I have 2 documents whose fields are as follows.
Doc1: "Identity Vijay"
Doc2: "Vijay Identity"
When I search for 'identity' both documents are appearing with same score. Ideally I want 'Doc1' to have higher score as 'matched' word is at beginning.

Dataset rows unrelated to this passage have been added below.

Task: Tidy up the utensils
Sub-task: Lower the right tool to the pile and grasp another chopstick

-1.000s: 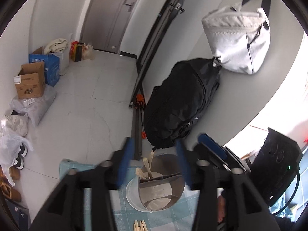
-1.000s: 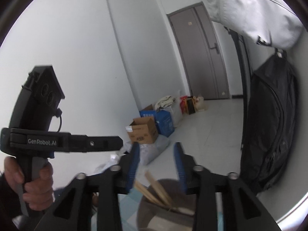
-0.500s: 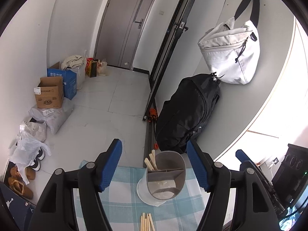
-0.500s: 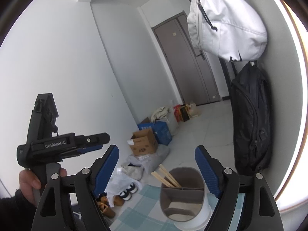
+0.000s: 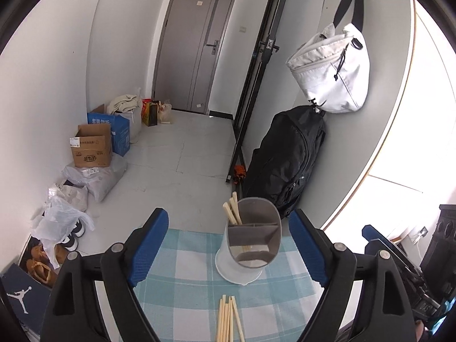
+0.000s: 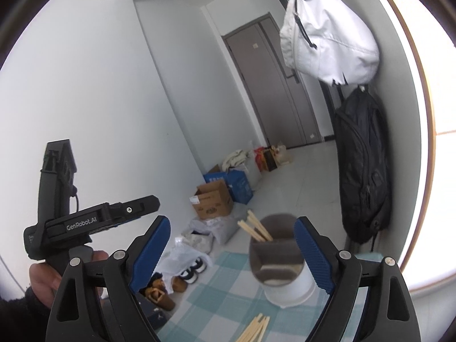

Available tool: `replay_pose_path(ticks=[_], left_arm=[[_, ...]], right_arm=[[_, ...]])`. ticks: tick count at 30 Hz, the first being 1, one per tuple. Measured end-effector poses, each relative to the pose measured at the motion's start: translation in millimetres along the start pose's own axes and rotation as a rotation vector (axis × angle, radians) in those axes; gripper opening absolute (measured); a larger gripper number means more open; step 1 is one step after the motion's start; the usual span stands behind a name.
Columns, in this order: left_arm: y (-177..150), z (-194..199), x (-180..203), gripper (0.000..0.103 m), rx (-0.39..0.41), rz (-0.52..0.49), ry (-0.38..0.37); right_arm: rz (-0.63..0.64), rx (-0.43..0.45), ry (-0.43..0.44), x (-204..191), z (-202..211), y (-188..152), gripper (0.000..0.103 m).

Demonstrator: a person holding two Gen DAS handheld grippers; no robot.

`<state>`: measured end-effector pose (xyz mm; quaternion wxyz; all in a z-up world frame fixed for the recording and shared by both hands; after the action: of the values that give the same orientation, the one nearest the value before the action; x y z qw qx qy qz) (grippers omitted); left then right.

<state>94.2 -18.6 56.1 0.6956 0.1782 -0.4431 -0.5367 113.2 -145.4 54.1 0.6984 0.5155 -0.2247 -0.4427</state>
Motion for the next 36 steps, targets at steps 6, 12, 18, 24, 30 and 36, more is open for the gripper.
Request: replay_pose_path(ticks=[6, 12, 18, 24, 30, 36], left_arm=[[-37, -8, -16, 0.084, -0.040, -0.018, 0.028], [-64, -22, -40, 0.084, -0.087, 0.002, 0.072], [-80, -43, -71, 0.084, -0.135, 0.041, 0.114], [-98, -59, -95, 0.084, -0.188, 0.065, 0.133], [-112, -69, -108, 0.084, -0.262, 0.085, 0.123], [-113, -72, -121, 0.084, -0.290, 0.111, 0.128]], right_arm=[[-0.001, -0.065, -0.012, -2, -4, -38, 0.095], [0.004, -0.183, -0.036, -2, -19, -77, 0.098], [-0.020, -0.365, -0.050, 6, -48, -123, 0.098], [-0.049, -0.547, -0.041, 11, -82, -170, 0.093], [0.011, -0.759, -0.051, 10, -123, -217, 0.060], [0.141, -0.910, -0.067, 6, -145, -249, 0.040]])
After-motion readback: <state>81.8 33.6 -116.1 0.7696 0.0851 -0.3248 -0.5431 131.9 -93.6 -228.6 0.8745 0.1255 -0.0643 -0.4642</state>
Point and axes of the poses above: each gripper's, at about its wrist camera, not at the fingertips, and z roughly against the way its jaws point, x to its right, y to its top, the point moved 10 cm from there along -z, roughly the way its jaws point, and after that the axes turned 12 degrees about z, right-handed, at the moved point
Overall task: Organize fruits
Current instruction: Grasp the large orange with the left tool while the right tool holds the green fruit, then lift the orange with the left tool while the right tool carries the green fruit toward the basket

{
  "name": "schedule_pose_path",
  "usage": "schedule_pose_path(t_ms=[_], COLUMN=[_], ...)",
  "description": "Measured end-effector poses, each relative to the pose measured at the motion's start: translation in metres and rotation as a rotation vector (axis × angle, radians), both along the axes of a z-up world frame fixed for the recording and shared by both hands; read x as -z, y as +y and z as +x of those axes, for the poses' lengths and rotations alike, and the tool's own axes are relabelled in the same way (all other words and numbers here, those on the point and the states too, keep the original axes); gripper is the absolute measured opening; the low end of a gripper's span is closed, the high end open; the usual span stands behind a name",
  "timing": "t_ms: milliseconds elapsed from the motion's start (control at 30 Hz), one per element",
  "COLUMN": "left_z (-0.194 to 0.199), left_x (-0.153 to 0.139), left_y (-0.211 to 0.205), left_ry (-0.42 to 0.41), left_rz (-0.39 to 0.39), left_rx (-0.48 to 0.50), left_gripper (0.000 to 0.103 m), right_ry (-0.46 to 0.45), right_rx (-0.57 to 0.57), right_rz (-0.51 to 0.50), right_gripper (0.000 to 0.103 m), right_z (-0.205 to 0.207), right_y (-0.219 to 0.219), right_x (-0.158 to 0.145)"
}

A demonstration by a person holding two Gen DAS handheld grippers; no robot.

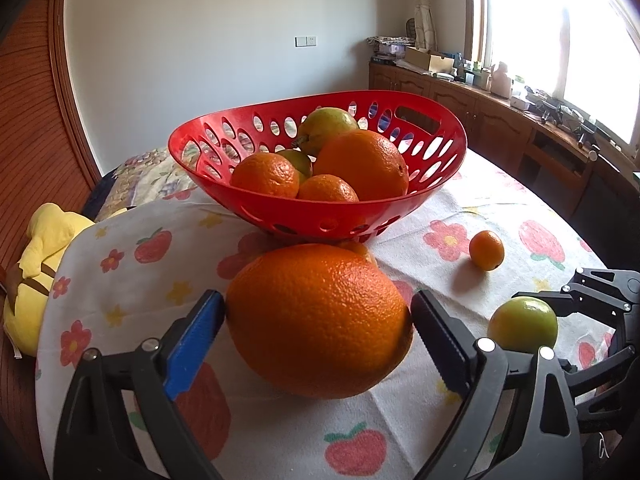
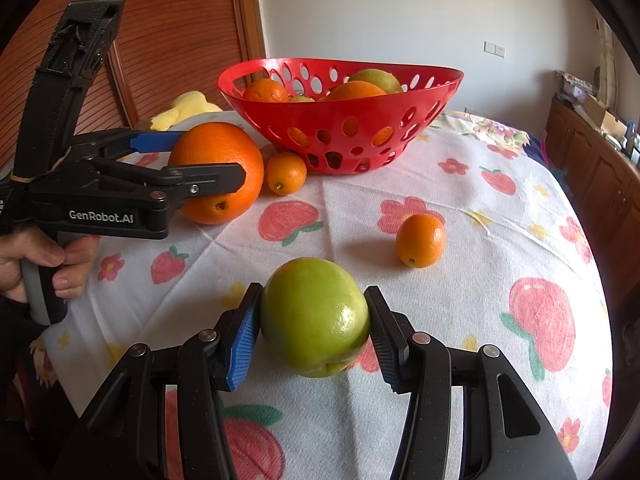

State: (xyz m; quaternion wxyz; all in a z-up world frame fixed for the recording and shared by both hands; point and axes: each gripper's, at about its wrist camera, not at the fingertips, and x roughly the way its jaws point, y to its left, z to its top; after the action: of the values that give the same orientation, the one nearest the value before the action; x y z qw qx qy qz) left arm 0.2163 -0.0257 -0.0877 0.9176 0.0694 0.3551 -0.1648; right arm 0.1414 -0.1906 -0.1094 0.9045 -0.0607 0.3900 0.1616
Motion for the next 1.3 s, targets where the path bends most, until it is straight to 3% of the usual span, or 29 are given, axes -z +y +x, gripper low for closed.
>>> schedule_pose_path(t_ms=[100, 200, 367, 500, 700, 1300], left_z=[0.001, 0.003, 0.006, 0.0, -0.017, -0.048], left_x=[0.002, 0.009, 0.013, 0.014, 0.009, -0.053], left_y=[-0.001, -0.004, 0.011, 0.011, 0.013, 0.016], left_ry=[0.005, 0.017, 0.035, 0.027, 0.031, -0.076], left_rz=[0.016, 0.081, 0.001, 0.018, -0.017, -0.066], left_rx=[-0.002, -0.022, -0.055, -0.042, -0.018, 0.031], left_gripper=[0.097, 0.096, 0.095, 0.094, 0.094, 0.094], right_ry=[0.001, 0.001, 0.001, 0.0, -0.001, -0.038], right_rx=[0.0, 0.0, 0.001, 0.0, 0.001, -0.003], right_rz=[0.001, 0.003, 0.009, 0.009, 0.009, 0.017], right_gripper=[0.052, 0.052, 0.052, 0.052, 0.052, 0.052], right_z=[0.0, 0.0, 0.0, 0.0, 0.0, 0.003], right_y=[0.0, 0.0, -0.001, -0.001, -0.002, -0.005], right_x=[0.0, 0.0, -0.001, 0.0, -0.001, -0.014])
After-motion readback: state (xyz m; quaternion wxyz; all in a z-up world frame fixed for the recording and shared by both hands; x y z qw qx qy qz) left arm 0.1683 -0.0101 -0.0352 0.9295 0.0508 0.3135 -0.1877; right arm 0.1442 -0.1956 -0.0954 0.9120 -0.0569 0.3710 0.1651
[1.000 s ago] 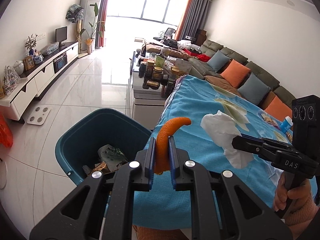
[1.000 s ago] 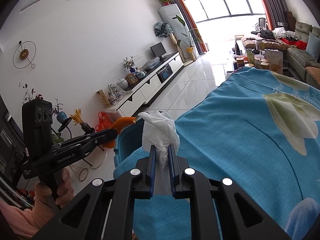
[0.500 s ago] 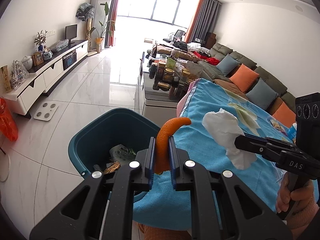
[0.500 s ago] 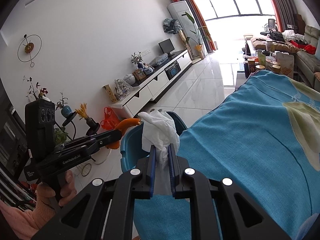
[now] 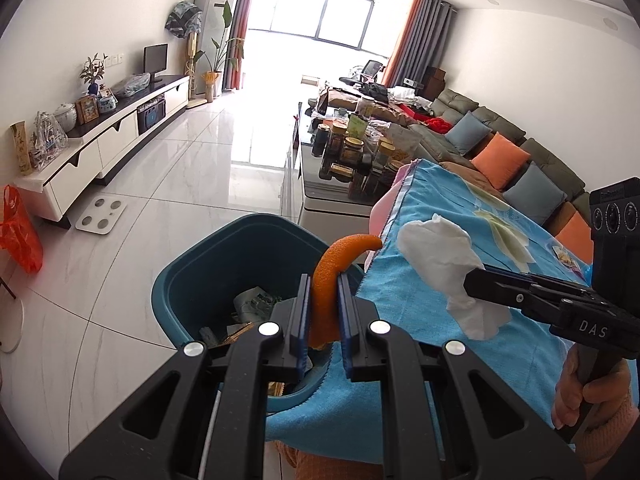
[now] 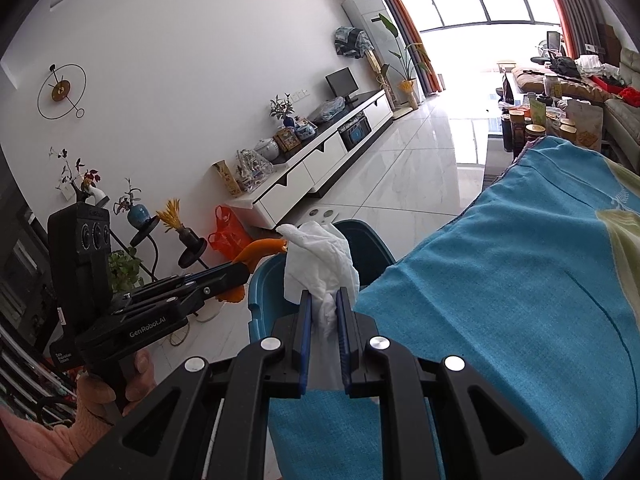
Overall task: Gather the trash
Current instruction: 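Carry the orange peel and white tissue over the teal bin, then open both tools to drop the peel and tissue into the bin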
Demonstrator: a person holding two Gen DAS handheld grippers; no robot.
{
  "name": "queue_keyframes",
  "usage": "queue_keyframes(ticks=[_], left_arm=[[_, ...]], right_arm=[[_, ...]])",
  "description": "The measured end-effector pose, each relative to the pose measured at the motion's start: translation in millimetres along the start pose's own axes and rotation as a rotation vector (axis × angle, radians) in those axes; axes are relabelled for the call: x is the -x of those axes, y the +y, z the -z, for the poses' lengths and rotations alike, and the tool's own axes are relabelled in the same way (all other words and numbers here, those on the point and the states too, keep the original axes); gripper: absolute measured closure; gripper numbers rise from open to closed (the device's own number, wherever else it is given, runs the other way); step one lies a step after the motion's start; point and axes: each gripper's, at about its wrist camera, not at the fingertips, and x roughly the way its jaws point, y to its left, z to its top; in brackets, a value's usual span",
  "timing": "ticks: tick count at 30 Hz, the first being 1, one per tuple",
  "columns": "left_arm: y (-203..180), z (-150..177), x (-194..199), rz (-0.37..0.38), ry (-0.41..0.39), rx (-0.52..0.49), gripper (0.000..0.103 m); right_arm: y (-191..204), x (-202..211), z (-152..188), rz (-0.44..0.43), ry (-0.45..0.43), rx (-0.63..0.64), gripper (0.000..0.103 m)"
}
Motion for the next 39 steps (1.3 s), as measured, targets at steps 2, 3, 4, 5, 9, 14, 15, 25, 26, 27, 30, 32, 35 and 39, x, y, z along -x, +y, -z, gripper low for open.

Is there any option in ElasticSearch to solve this use-case.
I am using a custom-analyzer and indexing documents.
I use a multi-match query for matching multiple fields.
Note: Is it possible to have higher score for exact matches. (E.g 'Identity' should have higher score than '--identity--' even though once tokenised their terms are same).
Mapping to create index -> Using a Custom analyzer.
curl -X PUT "localhost:9201/custom_index?pretty" -H 'Content-Type: application/json' -d'
{
"mappings": {
"vertex": {
"properties": {
"datatype": {
"type": "keyword",
"index": true
},
"name": {
"type": "text",
"analyzer": "custom_analyzer"
},
"title": {
"type": "text",
"analyzer": "custom_analyzer"
},
"description": {
"type": "text",
"analyzer": "custom_analyzer"
}
}
}
},
"settings": {
"analysis": {
"filter": {
"custom_filter": {
"type": "word_delimiter_graph"
}
},
"analyzer": {
"custom_analyzer": {
"filter": [
"custom_filter",
"stop",
"lowercase"
],
"tokenizer": "standard"
}
}
}
}
}'
Inserting documents
curl -X PUT "localhost:9201/custom_index/vertex/1?pretty" -H 'Content-Type: application/json' -d' {
"datatype" : "hive_column",
"name" : "Identity Vijay",
"title" : "",
"description" : ""
}'
curl -X PUT "localhost:9201/custom_index/vertex/2?pretty" -H 'Content-Type: application/json' -d' {
"datatype" : "hive_column",
"name" : "Vijay Identity",
"title" : "",
"description" : ""
}'
Search term-> "Identity"
Search query
curl -X GET "localhost:9201/custom_index/_search?pretty" -H 'Content-Type: application/json' -d' {
"size" : 25,
"query" : {
"multi_match" : {
"query" : "identity",
"fuzziness" : "AUTO",
"fields" : [ "name^2", "datatype", "title", "description" ]
}
},
"from" : 0
}'
Any help greatly appreciated.